Nor does the contemporary world situation suggest that ignoring international contexts or great-power politics is sensible for today’s historians. Disturbing parallels exist between the dynamics of pre-1914 international relations and those of the present day. Fundamental shifts in the balance of power are never easy to manage, not least because of the ambitions they breed in some powers and the hysteria that sometimes accompanies perceptions of relative decline in others. If integrating European, Christian and capitalist Germany into the ruling club of an Anglophone-dominated world was difficult before 1914, integrating the far more alien China should logically prove much harder in today’s world. Now as before 1914 technological advance is giving value to territory that previously could not be exploited and was therefore not subject to great-power competition. Before 1914 railways and deep-mining technology was opening continental heartlands to exploitation; today the same is happening with the sea-bed.

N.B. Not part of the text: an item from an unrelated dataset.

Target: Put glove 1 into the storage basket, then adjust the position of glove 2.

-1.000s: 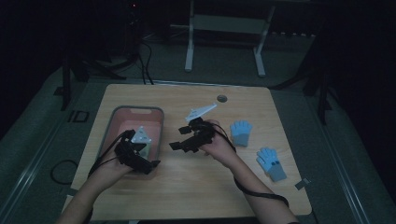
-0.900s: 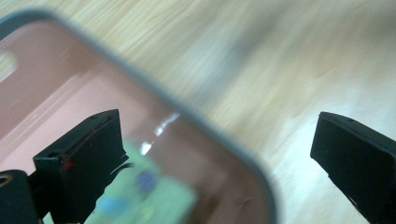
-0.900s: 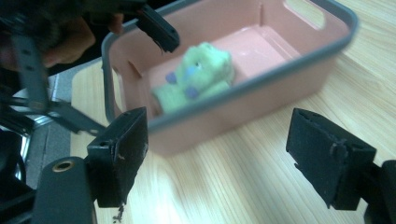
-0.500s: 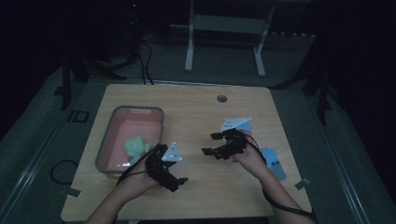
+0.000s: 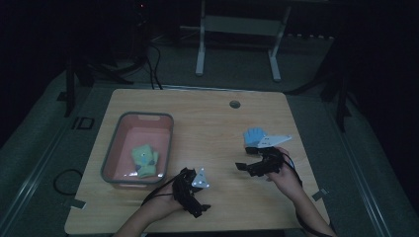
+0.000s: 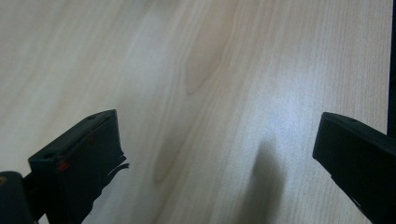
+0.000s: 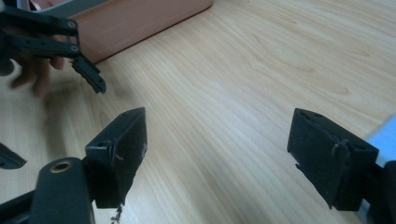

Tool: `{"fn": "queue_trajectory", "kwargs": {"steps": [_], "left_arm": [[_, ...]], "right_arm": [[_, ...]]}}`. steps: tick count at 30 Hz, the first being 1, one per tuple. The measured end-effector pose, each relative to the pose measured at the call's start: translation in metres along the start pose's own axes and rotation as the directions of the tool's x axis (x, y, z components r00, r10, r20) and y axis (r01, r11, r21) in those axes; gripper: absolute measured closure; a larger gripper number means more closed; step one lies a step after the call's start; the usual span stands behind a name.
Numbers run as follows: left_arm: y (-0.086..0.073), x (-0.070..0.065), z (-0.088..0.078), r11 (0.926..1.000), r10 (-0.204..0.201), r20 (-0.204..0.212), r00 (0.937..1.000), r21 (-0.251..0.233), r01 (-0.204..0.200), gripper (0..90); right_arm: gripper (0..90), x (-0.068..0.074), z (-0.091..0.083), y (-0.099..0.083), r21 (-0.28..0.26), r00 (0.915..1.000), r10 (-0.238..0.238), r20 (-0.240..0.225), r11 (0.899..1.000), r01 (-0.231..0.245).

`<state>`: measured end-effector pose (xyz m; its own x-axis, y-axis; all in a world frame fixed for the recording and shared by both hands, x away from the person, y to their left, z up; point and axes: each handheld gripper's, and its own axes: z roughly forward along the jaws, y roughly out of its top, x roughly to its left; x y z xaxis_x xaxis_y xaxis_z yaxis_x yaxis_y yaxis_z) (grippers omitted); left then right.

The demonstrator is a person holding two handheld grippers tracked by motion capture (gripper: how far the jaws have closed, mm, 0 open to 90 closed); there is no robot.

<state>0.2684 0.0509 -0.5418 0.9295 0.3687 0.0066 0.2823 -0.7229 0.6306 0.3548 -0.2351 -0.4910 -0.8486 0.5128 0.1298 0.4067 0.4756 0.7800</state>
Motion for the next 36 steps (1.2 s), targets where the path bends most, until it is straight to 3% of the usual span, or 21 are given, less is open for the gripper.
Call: {"fn": "queue_trajectory", "kwargs": {"steps": [4, 8, 11, 17, 23, 26, 30, 36], "left_arm": [[-0.009, -0.001, 0.004, 1.0, -0.009, -0.02, 0.9998, 0.0, 0.009, 1.5], [-0.017, -0.001, 0.003, 0.9986, -0.041, -0.006, 0.9992, -0.035, 0.041, 1.5], [-0.019, -0.002, 0.002, 0.9998, -0.019, -0.028, 0.9994, -0.002, 0.019, 1.5], [-0.023, -0.005, 0.0, 0.9997, -0.018, -0.012, 0.9998, -0.013, 0.018, 1.5], [-0.026, -0.005, -0.001, 0.9995, -0.023, -0.022, 0.9995, -0.022, 0.023, 1.6], [-0.027, -0.005, -0.001, 0.9992, -0.025, -0.013, 0.9996, -0.031, 0.025, 1.6], [-0.028, -0.004, -0.001, 0.9991, -0.028, -0.01, 0.9996, -0.032, 0.028, 1.6], [-0.029, -0.005, -0.002, 0.9989, -0.03, -0.008, 0.9995, -0.038, 0.029, 1.5]], "right_arm": [[18.5, -0.001, -0.007, -0.009, -0.009, 0.9997, 0.021, 0.016, 1.0, -0.021], [15.8, -0.004, -0.016, -0.016, 0.0, 0.9993, 0.03, 0.021, 1.0, -0.03], [15.4, -0.006, -0.021, -0.021, -0.011, 0.9993, 0.02, 0.033, 1.0, -0.019], [14.4, -0.011, -0.031, -0.028, -0.05, 0.9983, 0.032, 0.049, 0.998, -0.03], [14.1, -0.014, -0.035, -0.033, -0.042, 0.9965, 0.047, 0.07, 0.998, -0.044], [13.2, -0.015, -0.038, -0.031, -0.013, 0.9936, 0.074, 0.085, 0.997, -0.073], [10.9, -0.014, -0.038, -0.03, 0.008, 0.9898, 0.044, 0.135, 0.999, -0.046], [15.2, -0.02, -0.037, -0.029, 0.023, 0.986, 0.06, 0.156, 0.998, -0.065]]}}
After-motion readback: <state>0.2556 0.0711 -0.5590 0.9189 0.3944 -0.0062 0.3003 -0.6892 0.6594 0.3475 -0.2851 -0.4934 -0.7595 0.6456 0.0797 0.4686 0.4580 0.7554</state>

The geopolitical basis of the era of High Imperialism was belief that in the future only continental-scale resources (in other words empire) could enable a European country to retain its great-power status into the future, given the impact of globalisation and the huge growth in potential American might. The most dangerous aspect of this belief was that, unfortunately, it was true. The European continent itself was very unsuited to empire for reasons of both history and geopolitics but the countries likely to dominate the world of today and tomorrow are vast continental-scale polities; the USA, China, perhaps India. The European Union is in one sense an attempt to ensure that Europeans remain at the top table and have some voice in the great decisions that will determine our planet’s future; its great problem, very familiar to pre-1914 statesmen, is how to legitimise continental-scale (i.e. imperial) government in the region that invented modern nationalism. Historical empires were always hard to govern because of their immense scale and diversity but rulers seldom needed to bother about the opinions of more than the elites. The latter could usually control the masses through local systems of patronage and coercion. In the contemporary era of mass literacy and politics there are far more voices to hear and balance. The continental-scale states that dominate international relations are becoming ever-harder to manage, with conflicting domestic pressures making rational foreign-policy decision-making increasingly difficult. Meanwhile we are about to face the political consequences of global ecological crisis. If fundamental human needs such as water and food that are inevitably rooted in territory become objects of acute shortage and competition, then we will increasingly leave behind the world of liberal globalisation and return to the older and more deadly geopolitical realities that underpinned much of great-power politics in history. If my generation of historians has little reason to ignore power politics, diplomacy and war the same, unfortunately, seems likely to be even more true in our children’s world.